Aún tratando de contenerme y asustado reclamé que ellos estaban estudiando, ¿por qué no les devolvía el radio? Cuando papá giró desde la puerta casi me lanzo al piso para esconderme bajo la cama. Sacó el transistor del bolsillo izquierdo del pantalón y lo devolvió. Mis hermanos pasaron el resto de la noche preguntándome de donde había sacado valor para responderle a papá, que me atuviera a las consecuencias, porque en lo sucesivo podía ajustarme cuentas. Aunque sentí algo de aprehensión, más intensa era la sensación de compartir con mis hermanos. En ese momento supe que entre nosotros había una química silenciosa que fraguaba en los momentos complicados. Felipe recordó que papá nunca le había permitido que le hiciera ningún tipo de observación de algo que no le gustaba, ni mucho menos que le reclamara con esa intensidad. ¨Lo mínimo a que me exponía era a unos días sin ir al cine¨, mientras activaba el radio me dirigió una mirada que no supe interpretar, parecía como inseguro.
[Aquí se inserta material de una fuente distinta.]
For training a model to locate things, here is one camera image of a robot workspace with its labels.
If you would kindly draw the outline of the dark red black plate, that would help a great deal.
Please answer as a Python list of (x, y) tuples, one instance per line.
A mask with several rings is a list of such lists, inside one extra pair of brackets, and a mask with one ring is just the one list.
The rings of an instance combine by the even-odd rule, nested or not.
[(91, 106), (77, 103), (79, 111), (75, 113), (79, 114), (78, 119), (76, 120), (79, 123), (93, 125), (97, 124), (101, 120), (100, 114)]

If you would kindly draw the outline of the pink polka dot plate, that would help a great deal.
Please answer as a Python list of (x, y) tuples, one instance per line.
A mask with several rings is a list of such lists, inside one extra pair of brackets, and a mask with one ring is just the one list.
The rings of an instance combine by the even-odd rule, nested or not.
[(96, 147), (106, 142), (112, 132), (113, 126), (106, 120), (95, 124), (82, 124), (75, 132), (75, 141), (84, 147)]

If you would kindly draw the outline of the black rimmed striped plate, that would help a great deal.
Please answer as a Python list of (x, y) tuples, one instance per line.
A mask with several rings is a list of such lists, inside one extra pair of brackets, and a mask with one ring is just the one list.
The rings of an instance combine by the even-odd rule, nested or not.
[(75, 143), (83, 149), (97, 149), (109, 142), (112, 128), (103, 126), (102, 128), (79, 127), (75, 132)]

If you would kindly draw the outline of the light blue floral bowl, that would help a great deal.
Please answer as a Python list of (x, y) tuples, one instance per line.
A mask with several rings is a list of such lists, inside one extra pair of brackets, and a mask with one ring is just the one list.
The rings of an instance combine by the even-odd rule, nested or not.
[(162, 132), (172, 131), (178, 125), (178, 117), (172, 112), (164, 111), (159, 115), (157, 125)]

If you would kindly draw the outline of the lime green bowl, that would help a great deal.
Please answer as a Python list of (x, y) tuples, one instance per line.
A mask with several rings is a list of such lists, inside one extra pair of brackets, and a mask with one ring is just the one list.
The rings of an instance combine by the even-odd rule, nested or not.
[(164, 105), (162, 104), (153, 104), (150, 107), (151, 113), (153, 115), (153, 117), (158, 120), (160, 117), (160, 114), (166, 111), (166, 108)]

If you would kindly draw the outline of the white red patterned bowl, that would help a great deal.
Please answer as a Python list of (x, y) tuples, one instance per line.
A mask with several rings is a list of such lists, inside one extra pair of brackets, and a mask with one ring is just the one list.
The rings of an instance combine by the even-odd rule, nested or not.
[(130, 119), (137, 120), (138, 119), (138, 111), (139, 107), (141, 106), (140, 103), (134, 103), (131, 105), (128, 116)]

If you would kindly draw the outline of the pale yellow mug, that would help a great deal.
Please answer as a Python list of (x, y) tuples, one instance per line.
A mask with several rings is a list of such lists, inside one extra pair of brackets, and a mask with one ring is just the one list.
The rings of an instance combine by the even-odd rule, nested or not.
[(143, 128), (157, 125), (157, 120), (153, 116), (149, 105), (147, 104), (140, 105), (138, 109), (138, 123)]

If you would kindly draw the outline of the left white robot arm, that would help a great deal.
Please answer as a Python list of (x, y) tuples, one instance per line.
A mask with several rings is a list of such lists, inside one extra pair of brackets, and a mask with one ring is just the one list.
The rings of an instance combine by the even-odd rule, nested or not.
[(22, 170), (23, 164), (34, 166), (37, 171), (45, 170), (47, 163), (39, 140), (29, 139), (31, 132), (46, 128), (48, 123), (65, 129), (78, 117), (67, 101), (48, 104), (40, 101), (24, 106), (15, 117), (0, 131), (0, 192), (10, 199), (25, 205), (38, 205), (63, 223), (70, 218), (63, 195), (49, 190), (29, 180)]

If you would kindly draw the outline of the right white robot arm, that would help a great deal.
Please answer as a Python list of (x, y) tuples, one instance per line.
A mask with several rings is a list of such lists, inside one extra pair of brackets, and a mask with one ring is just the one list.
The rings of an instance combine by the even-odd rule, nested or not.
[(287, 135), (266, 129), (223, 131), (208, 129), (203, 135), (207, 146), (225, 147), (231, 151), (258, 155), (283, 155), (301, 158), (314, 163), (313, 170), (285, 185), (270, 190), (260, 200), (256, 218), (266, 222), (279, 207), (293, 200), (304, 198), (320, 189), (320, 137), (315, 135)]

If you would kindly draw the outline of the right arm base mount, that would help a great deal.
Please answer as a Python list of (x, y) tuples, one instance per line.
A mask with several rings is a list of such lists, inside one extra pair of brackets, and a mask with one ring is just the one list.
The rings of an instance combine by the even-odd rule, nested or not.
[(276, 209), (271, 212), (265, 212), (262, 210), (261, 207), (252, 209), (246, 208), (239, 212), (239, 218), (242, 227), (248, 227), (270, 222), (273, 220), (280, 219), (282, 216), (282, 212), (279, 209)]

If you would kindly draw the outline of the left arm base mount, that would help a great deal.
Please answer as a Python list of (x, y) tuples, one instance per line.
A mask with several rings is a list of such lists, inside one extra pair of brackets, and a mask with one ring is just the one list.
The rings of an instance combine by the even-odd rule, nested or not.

Desde esa noche las palabras fueron más frecuentes, Jesús Mario empezó a compartir conmigo los suplementos de Batman y Kaliman que escondía en lugares que nunca pude descubrir. Hasta empezó a contestar mis preguntas, me sorprendía porque empezaba sus respuestas cuando casi me había olvidado de ellas. Pronto su voz dejó de parecer distante, lejana, propia de un extraño, de un tipo que se iba los viernes en la tarde y regresaba los domingos al anochecer. Cuando me contó que Batman era un huérfano que juró vengarse de los asesinos de sus padres, la voz empezó a recortar distancia; cuando explicó las técnicas de meditación de Kaliman hasta casi simular la muerte, aprecié asomos de confianza en sus gestos. Me dejaban sentarme con ellos en las sillas de extensión bajo el poste de la calle. Cuando venía papá me entregaban el radio, él carraspeaba como queriendo decir: ¨Se las saben todas¨. Nos mirábamos justo antes que papá detuviera sus pasos.
Ante los ojos desorbitados de papá mis hermanos contestaron las preguntas rebuscadas que siempre les hacía, nunca habían siquiera respondido ni una fracción de esas interrogantes y ahora aún con tartamudeos y suspiros habían contestado bien. Felipe me preguntó como sabía que papá iba a hacer ese tipo de pregunta. Luego de un silencio inquietante dije que había visto un libro de matemáticas abierto en su escritorio. Mis hermanos me dieron unas palmaditas en la espalda. ¨Que papá no te sorprenda husmeando su escritorio, te puede castigar muy feo¨. Lo más impresionante fue cuando papá preguntó como iba el juego. Felipe tuvo que pellizcarse el antebrazo izquierdo, no podía creer que aquel era el mismo hombre que había despreciado al beisbol por ser un juego de ¨flojos y holgazanes¨. Jesús Mario contestó que estaban cero a cero en el cierre del séptimo inning. Subí el volumen hasta que la voz del locutor se escuchó en toda la habitación.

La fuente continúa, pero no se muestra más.